ローカルニュースでは春になると連日県内の桜の名所を紹介するのが恒例となっていますが、その中で私は峡北地域の桜が気に入っています。出社前に始発電車で峡北に出かけて花見を楽しみ、昼前に甲府に戻るということを4回繰り返してみました。案外遠くまで足を延ばすことができることがわかっていい収穫でした。

わに塚の桜
韮崎市にある樹齢330年のエドヒガンザクラで古墳の上に生えています。望遠レンズを使えば富士山をバックに撮影できる随一の桜の巨木として大変人気がありますが、去年今年と南側は曇っていて定番の構図は見ることができませんでした。八ヶ岳をバックに撮る写真も見事です。わに塚が誰の墓か気になっていたのですが近くの神社によるとヤマトタケルの王子・武田王のものだそうです。

山高神代桜
北杜市実相寺にあるエドヒガンザクラの古木です。樹齢は1800年とも2000年ともいわれていますが詳細は不明です。このあたりで最も古い巨木であることは間違いありません。日本三大桜として大正時代に天然記念物に指定されています。当時は現在より樹勢が旺盛で高さは倍以上あったようです。戦後あと3年で枯れるといわれたところからここまで樹勢を回復したそうで、生命力に感心します。

中山展望台
大武川と釜無川に挟まれた小高い山は大変急な斜面ですが、山頂に上り詰めると南アルプスと八ヶ岳を望む第一級の展望台になっています。上から眺めた白州は桜の里であると感じます。有名な桜並木や名もない桜があちこちに点在しています。

中山展望台を降りてすぐのところにあるのが関の桜(左)です。
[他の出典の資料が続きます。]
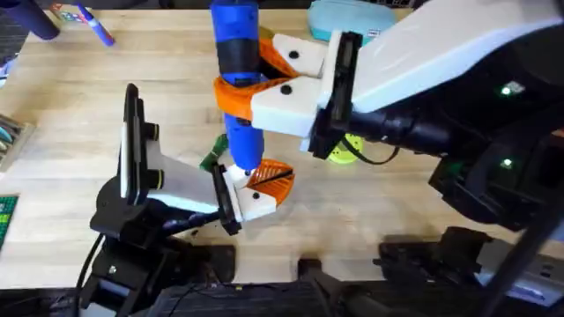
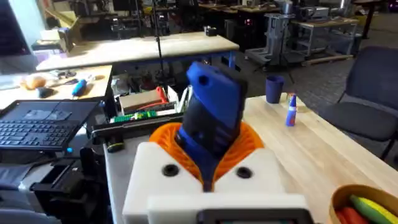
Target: Pick up the gripper from the table and insert it into the empty holder that is missing its gripper. Then pick up a screw, insert it into the mounting hole, and use the screwdriver to tighten it. Finally, clean up the table by picking up the vegetable and placing it into the bucket.
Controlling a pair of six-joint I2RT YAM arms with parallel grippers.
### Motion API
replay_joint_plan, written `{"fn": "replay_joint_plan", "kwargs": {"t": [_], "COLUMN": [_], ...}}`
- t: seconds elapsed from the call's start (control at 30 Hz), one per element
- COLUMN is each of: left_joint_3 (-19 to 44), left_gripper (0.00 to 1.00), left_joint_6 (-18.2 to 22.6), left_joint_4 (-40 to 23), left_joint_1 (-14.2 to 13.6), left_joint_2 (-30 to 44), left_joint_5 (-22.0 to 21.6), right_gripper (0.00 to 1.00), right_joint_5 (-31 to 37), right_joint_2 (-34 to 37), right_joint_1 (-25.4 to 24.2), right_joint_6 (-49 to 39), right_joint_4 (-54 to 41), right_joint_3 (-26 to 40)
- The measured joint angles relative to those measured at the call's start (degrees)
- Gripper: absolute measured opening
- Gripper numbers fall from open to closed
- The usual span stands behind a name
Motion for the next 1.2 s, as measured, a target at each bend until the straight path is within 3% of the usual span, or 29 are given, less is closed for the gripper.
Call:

エドヒガンザクラで樹齢は不明ですが200年から300年くらいではないかと思います。今年の最後の花見となったのが蕪の桜並木(右)です。開拓の際牧場に植えられたソメイヨシノで、背後に甲斐駒ヶ岳がそびえます。個人的に好みのロケーションでしたが古い写真と比べてみるとポプラの木がなくなっていたためやや趣が変わっていました。

なぜかこの地域にはエドヒガンザクラの名木が集まっています。同じようにエドヒガンザクラが多いのが三春の滝桜を擁する福島県中通りです。福島県では三春の滝桜の種が鳥に運ばれたり、江戸時代から有名だった三春の滝桜にあこがれた周辺の村々が接ぎ木で増やしたりした結果、子桜孫桜と広がっていったそうです。峡北でも同じように山高神代桜の種などが広がったのだったら面白いなと思いました。山高神代桜の種子の中には国際宇宙ステーションで過ごしたのち発芽したものがあり、生命の力強さに感心せずにはいられません。年年歳歳花相似たり、年々歳歳人同じからずという言葉があります。人はどんどん入れ替わってしまうけれど、桜は変わらず春になると見事な花を咲かせるという意味。悠久の時を生きるエドヒガンザクラにこそふさわしい言葉です。